“Nadie esperaba que un niño fuera el héroe a bordo”

Emily avanza hacia él con gran adrenalina.

—Esto es serio —espeta, más cortante de lo que pretendía—.
Estamos lidiando con la vida de alguien.

El niño traga saliva.

"Lo sé", dice.

Ella niega con la cabeza. "Por favor, siéntese. Necesitamos profesionales capacitados."

La palabra profesionales suena dura.
El niño no se mueve.

En cambio, él mira más allá de ella, hacia el hombre inconsciente.

—Tiene taquicardia ventricular —dice el niño en voz baja—. O casi.

Un murmullo recorre el avión.

Emily se detiene en seco.

¿Qué dijiste?

"Respiraba de forma irregular antes de desplomarse", continúa el chico. "Su piel está gris, no cianótica. Eso significa que su corazón late fuerte, pero fuera de ritmo."

El pulso de Emily se acelera. "¿Quién te dijo eso?"

—Mi mamá —responde—. Es cardióloga.

La palabra queda suspendida en el aire.

Un pasajero de primera clase se inclina hacia adelante. "¿Habla en serio?"

Los instintos de Emily le gritan que no . Existen reglas. Existe responsabilidad. Las carreras terminan por errores cometidos en la altura.

—Esto no es apropiado —dice ella, luchando por mantener el control—. Eres una niña.

—Lo sé —responde con calma—. Pero ya he pasado por esto antes.

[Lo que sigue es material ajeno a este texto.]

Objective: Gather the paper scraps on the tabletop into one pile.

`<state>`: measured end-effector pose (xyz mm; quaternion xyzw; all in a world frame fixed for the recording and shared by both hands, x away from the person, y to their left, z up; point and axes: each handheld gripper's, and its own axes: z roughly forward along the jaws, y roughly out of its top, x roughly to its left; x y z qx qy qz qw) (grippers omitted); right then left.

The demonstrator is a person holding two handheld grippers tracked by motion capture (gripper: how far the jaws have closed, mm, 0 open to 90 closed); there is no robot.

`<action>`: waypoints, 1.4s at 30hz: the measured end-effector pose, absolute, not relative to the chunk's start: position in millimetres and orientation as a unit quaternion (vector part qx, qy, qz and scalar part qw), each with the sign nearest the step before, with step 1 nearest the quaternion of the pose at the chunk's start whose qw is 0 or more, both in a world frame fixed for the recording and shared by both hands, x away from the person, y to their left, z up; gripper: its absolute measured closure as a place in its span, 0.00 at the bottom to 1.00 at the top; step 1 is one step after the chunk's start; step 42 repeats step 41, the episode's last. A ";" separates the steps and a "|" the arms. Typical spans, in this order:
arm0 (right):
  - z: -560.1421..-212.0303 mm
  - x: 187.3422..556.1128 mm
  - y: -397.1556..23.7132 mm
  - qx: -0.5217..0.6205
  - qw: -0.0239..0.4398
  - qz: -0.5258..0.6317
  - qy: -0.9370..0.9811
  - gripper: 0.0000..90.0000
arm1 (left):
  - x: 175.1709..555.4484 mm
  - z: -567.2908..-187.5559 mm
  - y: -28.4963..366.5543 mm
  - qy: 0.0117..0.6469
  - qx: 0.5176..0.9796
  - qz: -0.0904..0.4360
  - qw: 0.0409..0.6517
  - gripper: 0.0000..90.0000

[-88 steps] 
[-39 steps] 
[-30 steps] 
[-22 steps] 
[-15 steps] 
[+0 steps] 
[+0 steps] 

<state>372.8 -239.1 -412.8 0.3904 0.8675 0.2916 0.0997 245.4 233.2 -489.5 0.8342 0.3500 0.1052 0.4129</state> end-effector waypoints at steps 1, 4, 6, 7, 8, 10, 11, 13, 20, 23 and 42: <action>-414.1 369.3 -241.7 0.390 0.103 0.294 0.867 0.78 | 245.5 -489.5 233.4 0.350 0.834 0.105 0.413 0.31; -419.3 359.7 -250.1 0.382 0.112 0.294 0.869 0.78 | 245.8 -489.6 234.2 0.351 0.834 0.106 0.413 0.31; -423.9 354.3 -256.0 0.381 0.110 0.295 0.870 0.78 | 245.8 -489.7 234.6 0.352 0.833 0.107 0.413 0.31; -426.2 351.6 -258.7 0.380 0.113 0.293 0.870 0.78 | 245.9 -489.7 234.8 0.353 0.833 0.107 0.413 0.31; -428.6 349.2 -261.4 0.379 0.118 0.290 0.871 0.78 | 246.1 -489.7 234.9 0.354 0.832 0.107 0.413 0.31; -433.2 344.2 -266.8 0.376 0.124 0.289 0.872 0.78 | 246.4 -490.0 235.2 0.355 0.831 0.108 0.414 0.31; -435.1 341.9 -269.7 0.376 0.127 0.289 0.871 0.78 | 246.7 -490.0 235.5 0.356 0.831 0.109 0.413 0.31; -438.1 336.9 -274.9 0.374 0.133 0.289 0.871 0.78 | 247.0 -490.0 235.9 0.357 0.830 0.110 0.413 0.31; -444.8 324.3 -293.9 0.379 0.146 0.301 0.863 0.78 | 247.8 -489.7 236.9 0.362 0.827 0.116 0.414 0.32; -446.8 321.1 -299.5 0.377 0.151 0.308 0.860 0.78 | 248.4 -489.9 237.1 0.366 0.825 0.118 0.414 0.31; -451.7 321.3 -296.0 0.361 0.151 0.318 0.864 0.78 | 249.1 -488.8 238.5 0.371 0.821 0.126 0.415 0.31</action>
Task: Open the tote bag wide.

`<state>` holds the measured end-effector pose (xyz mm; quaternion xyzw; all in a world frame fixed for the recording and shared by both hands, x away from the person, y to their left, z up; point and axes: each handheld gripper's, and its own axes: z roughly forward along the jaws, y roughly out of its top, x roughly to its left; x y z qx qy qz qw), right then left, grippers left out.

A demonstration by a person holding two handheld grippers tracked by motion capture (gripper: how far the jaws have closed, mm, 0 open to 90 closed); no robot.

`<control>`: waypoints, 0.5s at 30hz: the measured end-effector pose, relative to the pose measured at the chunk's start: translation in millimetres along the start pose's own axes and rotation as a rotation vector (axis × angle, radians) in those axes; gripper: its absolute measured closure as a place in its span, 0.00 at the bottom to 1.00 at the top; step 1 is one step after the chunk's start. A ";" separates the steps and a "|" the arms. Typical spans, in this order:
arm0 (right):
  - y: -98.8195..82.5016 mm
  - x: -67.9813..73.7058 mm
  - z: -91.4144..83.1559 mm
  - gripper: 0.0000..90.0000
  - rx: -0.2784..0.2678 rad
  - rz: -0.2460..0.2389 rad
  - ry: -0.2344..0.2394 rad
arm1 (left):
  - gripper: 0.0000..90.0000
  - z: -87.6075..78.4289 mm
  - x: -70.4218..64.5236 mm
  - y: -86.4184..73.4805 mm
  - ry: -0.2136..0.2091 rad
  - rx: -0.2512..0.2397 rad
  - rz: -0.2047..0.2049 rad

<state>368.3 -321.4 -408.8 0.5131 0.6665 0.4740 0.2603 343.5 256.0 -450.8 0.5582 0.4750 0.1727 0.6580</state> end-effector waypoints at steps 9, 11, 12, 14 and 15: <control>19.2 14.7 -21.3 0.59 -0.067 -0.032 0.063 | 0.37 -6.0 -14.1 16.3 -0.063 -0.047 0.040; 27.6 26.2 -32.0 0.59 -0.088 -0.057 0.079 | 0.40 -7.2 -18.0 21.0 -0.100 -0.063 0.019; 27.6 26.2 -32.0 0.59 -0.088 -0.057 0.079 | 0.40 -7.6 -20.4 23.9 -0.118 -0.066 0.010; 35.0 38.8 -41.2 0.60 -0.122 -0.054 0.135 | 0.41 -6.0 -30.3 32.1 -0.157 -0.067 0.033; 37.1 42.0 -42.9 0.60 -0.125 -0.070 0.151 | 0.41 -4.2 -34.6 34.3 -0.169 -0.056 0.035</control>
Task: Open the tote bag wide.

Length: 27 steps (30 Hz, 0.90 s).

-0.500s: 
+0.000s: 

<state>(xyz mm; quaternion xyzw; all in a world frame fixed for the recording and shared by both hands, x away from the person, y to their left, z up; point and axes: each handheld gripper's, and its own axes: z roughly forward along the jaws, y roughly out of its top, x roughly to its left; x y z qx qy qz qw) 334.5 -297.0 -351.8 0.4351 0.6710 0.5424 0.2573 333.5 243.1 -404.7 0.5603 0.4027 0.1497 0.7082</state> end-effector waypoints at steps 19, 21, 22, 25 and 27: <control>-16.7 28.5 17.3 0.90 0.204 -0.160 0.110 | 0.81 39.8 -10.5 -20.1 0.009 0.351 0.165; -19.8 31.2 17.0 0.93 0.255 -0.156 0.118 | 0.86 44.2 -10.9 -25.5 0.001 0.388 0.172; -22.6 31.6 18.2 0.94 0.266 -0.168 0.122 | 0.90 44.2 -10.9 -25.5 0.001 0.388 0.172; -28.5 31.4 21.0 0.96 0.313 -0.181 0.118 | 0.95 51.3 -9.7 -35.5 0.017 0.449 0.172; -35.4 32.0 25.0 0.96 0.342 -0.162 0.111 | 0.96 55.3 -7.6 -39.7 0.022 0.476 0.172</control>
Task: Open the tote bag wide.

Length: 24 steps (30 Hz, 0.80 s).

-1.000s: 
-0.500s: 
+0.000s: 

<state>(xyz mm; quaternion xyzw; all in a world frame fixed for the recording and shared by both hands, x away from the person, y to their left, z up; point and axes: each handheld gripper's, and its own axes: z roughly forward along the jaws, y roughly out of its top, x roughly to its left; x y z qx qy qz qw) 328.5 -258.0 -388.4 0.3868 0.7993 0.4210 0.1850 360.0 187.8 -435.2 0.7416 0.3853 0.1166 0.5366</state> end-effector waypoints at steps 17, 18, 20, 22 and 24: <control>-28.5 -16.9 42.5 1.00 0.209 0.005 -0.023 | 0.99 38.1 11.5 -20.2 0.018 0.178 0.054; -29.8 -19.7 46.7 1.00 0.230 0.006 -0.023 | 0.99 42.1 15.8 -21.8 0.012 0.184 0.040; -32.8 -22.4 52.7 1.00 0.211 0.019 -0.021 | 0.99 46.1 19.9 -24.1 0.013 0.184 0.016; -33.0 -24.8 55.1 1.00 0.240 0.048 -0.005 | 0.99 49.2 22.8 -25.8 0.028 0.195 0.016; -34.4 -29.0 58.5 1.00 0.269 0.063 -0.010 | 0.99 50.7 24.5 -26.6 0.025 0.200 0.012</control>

Ella suelta una breve risa incrédula. "¿A través de qué ?"

El niño mete la mano en su mochila y saca una tarjeta. Sus manos dejan de temblar al levantarla.

Laminado.

Certificado en RCP y DEA — Observador de Soporte Vital Avanzado Pediátrico
Válido. Actual

La cabina queda en completo silencio.